» Task details: From the first line of the listing to the last, set down everything exactly, but skip the images.

» Dataset extract:
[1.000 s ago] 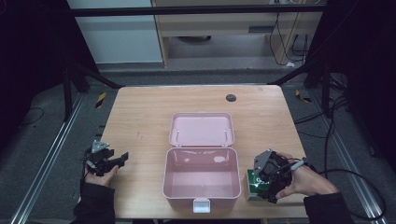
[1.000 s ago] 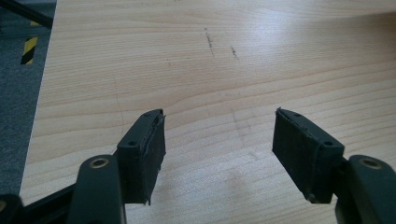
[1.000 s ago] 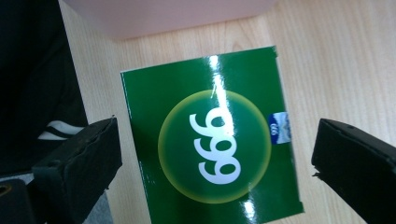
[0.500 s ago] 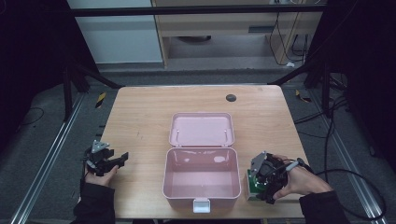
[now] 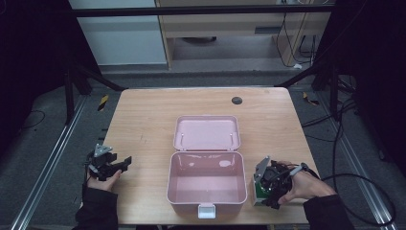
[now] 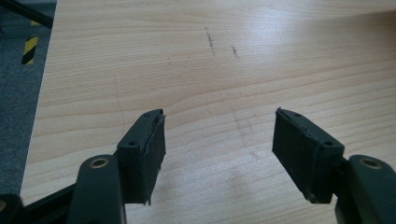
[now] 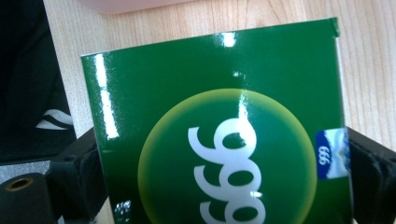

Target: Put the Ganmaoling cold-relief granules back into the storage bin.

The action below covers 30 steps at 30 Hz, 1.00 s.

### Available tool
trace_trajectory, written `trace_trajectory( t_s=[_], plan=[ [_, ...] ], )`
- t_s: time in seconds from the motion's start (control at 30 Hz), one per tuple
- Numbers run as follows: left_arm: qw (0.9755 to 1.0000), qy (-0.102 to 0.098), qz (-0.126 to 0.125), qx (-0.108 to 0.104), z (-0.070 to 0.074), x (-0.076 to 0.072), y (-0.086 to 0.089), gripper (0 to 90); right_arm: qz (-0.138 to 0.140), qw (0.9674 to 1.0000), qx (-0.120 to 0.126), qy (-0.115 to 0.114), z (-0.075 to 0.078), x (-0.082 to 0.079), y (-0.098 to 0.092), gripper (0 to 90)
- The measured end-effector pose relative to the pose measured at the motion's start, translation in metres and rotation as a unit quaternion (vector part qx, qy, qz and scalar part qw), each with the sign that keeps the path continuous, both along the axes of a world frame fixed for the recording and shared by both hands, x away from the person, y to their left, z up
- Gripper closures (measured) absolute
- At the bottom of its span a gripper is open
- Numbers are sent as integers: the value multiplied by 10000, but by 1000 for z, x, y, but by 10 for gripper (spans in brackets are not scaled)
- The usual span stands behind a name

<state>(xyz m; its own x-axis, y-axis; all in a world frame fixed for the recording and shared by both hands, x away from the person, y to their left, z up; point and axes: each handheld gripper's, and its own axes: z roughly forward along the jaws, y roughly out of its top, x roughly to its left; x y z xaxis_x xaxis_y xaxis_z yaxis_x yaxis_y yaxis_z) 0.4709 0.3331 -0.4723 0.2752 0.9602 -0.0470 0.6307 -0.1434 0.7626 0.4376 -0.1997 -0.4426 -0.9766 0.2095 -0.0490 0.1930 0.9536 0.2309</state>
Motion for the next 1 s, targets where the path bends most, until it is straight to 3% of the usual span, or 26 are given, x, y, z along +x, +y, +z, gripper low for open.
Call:
trace_trajectory(
  t_s=[0.23, 0.7, 1.0],
  plan=[
    [10000, 6, 7, -10, 0, 0, 0, 337, -3, 10000, 26, 80, 0, 0, 0, 105],
    [10000, 10, 9, -5, 0, 0, 0, 337, -41, 10000, 84, -13, 4, 0, -4, 154],
    [10000, 18, -3, -2, 0, 0, -1, 337, -83, 9997, 217, -105, 22, -5, -9, 155]
  ],
)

» Solution to this problem:
[1.000 s ago] 
[1.000 s ago] 
[1.000 s ago] 
[0.500 s ago] 
[now] 
[now] 
[now] 

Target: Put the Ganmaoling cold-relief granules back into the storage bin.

The action below covers 30 steps at 30 Hz, 1.00 s.

### Available tool
trace_trajectory, written `trace_trajectory( t_s=[_], plan=[ [_, ...] ], )`
- t_s: time in seconds from the motion's start (control at 30 Hz), one per tuple
- Numbers run as follows: left_arm: qw (0.9755 to 1.0000), qy (-0.102 to 0.098), qz (-0.126 to 0.125), qx (-0.108 to 0.104), z (-0.070 to 0.074), x (-0.076 to 0.072), y (-0.086 to 0.089), gripper (0 to 90); right_arm: qz (-0.138 to 0.140), qw (0.9674 to 1.0000), qx (-0.120 to 0.126), qy (-0.115 to 0.114), z (-0.075 to 0.078), x (-0.082 to 0.079), y (-0.098 to 0.092), gripper (0 to 90)
- The measured end-effector pose relative to the pose measured at the motion's start, translation in metres and rotation as a unit quaternion (vector part qx, qy, qz and scalar part qw), each with the sign that keeps the path continuous, both along the axes of a world frame fixed for the recording and shared by both hands, x away from the person, y to their left, z up
- Gripper closures (measured) absolute
- At the bottom of its span a gripper is open
- Numbers are sent as integers: the value multiplied by 10000, but by 1000 for z, x, y, but by 10 for gripper (spans in brackets are not scaled)
- The usual span stands behind a name

<state>(xyz m; its own x-axis, y-axis; all in a world frame fixed for the recording and shared by both hands, x away from the person, y to their left, z up; point and axes: each handheld gripper's, and its own axes: z roughly forward along the jaws, y roughly out of its top, x roughly to its left; x y z xaxis_x xaxis_y xaxis_z yaxis_x yaxis_y yaxis_z) 0.4709 0.3331 -0.4723 0.2752 0.9602 -0.0470 0.6307 -0.1434 0.7626 0.4376 -0.1997 -0.4426 -0.9766 0.2095 -0.0490 0.1930 0.9536 0.2309</state>
Motion for the next 1 s, targets where the path bends most, until it is straight to 3% of the usual span, or 26 are given, x, y, z along +x, +y, +z, gripper low for open.
Call:
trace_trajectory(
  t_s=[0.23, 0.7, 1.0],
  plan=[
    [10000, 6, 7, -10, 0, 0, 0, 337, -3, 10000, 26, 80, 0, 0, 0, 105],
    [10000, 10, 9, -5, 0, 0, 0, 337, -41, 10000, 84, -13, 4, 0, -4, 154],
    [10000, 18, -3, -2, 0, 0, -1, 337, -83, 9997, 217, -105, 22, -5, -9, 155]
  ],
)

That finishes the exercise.